Exercise aim.
Find the string "scene" in the records. Copy every line it appears in.

[Collection entries]
● ● ● ● ●

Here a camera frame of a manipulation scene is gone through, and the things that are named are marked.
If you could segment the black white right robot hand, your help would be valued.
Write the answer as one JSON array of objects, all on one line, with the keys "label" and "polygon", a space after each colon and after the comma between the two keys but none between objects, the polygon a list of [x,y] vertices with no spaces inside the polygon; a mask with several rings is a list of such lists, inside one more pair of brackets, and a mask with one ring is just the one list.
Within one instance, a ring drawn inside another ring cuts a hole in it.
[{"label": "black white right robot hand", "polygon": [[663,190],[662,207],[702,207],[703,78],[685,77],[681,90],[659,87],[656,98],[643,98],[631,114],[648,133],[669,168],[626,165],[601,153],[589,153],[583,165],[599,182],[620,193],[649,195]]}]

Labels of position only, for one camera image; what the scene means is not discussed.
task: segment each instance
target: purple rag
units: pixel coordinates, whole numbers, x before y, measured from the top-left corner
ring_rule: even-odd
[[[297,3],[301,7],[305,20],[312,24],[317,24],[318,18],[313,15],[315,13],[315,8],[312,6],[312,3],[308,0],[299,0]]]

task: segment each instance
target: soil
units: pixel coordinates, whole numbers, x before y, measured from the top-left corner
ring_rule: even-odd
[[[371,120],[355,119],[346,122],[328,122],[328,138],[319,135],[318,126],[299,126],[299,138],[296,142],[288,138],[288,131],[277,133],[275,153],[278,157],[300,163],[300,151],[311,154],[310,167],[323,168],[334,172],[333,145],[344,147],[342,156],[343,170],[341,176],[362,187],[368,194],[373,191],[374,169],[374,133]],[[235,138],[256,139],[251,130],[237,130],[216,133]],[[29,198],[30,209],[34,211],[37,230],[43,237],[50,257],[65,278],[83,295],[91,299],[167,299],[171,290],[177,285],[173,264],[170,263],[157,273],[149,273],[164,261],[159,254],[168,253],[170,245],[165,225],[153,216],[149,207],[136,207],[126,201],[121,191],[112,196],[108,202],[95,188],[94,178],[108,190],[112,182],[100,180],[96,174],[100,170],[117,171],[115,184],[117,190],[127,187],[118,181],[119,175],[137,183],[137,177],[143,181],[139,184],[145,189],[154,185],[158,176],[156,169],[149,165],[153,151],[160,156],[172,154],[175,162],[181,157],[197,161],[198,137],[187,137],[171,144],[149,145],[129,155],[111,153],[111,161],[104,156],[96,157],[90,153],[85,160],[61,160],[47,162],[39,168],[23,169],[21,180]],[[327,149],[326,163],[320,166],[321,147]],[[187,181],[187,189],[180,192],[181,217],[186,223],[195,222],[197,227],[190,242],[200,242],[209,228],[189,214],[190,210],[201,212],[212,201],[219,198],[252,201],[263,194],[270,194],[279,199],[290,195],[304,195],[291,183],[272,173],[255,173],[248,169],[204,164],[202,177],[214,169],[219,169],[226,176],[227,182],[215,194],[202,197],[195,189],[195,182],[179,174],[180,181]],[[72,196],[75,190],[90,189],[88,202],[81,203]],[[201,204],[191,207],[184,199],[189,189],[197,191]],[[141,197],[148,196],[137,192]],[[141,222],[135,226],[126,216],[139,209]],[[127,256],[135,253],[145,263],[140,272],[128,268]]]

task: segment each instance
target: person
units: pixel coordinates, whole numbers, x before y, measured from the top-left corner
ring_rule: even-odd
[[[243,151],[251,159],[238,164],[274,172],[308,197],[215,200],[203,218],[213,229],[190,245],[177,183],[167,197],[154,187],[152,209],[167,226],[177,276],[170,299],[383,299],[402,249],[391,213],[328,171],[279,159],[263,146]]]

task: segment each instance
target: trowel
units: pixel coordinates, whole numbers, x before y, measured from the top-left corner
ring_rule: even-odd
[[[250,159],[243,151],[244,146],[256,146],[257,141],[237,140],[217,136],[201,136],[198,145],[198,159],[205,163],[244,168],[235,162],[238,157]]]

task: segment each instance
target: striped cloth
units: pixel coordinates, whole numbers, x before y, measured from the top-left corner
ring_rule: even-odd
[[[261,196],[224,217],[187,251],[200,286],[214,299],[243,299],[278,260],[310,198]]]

● ● ● ● ●

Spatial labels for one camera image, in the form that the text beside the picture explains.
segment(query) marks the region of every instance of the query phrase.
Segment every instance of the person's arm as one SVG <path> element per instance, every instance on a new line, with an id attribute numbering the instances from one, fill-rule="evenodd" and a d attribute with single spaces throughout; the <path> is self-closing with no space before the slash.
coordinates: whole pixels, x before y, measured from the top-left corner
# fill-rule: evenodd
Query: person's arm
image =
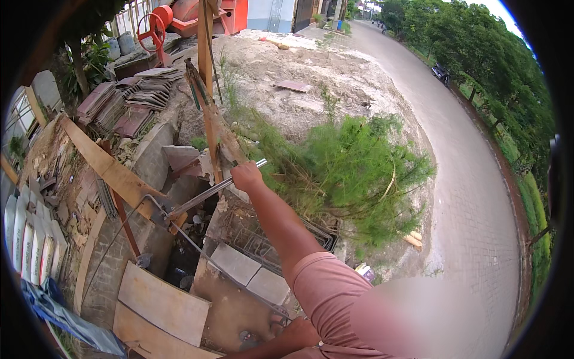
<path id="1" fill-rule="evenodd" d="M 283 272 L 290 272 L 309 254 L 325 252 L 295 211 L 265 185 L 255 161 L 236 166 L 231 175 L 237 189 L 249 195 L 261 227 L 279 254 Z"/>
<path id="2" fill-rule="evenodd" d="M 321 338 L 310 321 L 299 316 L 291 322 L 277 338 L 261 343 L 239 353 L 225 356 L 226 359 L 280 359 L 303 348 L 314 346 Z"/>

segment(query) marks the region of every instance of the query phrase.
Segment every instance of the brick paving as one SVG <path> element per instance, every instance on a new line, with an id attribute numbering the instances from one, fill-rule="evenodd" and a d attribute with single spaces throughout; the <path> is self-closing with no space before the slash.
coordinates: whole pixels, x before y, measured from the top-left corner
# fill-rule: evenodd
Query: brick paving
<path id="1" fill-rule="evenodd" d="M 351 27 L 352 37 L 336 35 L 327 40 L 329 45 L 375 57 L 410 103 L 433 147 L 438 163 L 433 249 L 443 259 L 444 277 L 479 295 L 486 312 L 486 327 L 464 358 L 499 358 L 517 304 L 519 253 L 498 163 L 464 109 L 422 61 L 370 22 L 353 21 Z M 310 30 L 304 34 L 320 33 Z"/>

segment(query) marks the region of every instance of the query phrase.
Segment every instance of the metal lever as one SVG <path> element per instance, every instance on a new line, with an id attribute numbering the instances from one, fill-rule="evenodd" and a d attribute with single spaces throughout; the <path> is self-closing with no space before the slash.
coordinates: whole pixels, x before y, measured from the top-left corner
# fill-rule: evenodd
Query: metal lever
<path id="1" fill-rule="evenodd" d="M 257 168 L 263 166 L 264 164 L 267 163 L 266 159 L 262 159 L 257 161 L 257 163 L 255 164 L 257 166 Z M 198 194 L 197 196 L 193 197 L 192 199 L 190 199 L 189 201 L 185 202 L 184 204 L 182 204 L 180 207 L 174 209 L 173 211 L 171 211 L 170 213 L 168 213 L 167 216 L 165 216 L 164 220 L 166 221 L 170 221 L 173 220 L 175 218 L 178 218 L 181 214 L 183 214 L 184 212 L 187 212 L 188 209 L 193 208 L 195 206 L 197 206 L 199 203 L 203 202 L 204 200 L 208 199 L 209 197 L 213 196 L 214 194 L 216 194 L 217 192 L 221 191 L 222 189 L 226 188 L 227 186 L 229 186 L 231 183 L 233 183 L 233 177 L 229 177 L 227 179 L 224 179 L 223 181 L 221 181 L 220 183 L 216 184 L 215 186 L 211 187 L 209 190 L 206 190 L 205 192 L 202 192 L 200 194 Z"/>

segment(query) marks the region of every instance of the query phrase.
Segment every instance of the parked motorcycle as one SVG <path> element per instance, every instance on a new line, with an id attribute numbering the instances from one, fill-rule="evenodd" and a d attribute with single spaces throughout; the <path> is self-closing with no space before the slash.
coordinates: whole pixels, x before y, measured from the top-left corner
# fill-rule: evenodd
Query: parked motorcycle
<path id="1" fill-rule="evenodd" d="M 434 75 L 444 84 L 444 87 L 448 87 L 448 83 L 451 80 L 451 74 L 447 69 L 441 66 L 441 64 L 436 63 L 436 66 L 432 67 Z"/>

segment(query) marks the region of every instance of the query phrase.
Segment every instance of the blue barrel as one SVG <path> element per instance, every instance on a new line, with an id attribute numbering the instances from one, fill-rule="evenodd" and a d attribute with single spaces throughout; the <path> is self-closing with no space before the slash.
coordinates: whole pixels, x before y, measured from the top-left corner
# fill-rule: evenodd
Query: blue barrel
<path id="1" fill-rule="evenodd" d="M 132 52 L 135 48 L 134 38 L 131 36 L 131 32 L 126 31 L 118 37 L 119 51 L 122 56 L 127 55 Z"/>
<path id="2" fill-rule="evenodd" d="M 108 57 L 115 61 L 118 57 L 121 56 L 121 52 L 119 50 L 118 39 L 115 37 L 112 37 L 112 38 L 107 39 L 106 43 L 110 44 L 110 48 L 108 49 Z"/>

● ● ● ● ●

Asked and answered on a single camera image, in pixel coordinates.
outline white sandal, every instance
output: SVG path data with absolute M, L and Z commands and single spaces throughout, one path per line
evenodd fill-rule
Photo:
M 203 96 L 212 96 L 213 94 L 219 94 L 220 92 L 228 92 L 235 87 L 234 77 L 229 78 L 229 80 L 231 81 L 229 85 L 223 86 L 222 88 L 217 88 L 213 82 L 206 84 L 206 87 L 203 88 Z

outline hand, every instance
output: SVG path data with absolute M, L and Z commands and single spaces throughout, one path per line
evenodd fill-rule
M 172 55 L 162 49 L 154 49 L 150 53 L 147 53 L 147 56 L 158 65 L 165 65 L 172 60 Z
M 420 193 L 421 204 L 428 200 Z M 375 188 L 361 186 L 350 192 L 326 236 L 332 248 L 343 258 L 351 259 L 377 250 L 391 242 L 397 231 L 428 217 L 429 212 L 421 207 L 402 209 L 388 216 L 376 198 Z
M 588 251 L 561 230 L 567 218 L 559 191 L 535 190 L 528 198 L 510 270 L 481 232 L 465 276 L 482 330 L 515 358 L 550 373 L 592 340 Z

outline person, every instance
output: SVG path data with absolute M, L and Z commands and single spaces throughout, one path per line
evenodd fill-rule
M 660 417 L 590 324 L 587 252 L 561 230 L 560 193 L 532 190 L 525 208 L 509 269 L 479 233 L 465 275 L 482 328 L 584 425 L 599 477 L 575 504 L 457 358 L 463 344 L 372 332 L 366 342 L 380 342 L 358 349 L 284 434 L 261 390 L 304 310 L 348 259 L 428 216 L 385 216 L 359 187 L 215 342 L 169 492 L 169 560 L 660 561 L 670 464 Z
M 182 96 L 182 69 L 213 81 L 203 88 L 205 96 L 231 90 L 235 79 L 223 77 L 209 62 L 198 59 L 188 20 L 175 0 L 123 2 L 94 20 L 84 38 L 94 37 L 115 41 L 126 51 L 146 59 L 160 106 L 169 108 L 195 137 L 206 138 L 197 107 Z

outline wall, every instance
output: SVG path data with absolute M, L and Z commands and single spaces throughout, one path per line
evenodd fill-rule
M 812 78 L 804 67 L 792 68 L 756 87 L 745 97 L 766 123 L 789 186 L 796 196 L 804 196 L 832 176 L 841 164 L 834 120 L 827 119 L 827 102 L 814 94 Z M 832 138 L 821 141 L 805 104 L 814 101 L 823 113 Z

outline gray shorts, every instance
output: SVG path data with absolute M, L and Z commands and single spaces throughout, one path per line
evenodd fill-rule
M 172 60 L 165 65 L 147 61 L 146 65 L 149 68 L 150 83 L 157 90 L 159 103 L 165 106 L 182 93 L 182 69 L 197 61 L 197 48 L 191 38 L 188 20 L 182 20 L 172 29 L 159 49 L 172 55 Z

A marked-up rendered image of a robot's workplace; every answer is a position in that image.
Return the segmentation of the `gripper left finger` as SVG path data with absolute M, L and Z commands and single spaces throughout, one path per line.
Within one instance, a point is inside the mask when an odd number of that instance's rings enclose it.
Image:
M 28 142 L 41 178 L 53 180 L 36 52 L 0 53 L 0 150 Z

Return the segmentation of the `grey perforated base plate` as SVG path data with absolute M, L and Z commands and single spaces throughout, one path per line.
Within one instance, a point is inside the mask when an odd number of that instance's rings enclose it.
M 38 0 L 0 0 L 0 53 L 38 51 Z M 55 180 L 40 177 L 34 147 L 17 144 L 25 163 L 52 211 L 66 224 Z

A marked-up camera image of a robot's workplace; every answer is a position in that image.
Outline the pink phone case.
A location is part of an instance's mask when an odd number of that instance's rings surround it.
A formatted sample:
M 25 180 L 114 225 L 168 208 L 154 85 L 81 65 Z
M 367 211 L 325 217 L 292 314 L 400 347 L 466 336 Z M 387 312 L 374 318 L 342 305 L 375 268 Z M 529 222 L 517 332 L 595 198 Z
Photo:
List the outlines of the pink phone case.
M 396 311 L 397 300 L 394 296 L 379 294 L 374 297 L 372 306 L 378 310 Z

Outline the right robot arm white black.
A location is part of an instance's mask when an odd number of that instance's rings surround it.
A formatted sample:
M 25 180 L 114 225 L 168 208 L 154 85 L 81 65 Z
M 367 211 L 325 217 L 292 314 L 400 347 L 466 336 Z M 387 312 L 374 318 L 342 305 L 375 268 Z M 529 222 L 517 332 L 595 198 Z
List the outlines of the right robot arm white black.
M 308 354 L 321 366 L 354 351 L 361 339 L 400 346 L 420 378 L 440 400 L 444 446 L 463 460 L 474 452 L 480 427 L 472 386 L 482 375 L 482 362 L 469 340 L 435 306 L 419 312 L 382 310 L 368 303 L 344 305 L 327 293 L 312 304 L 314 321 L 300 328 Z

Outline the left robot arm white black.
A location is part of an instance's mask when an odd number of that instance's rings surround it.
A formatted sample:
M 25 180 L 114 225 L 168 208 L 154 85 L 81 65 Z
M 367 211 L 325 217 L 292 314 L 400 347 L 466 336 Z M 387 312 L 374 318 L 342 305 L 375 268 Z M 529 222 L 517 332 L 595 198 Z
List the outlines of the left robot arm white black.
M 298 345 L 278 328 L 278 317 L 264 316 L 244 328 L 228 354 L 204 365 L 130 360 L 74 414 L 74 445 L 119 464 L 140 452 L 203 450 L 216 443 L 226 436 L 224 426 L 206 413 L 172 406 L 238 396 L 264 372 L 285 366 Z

● ● ● ● ●

Solved problem.
Here a camera frame of a manipulation scene is gone through, and the things that are named are marked.
Labels of position only, for one camera image; what the scene means is not discussed.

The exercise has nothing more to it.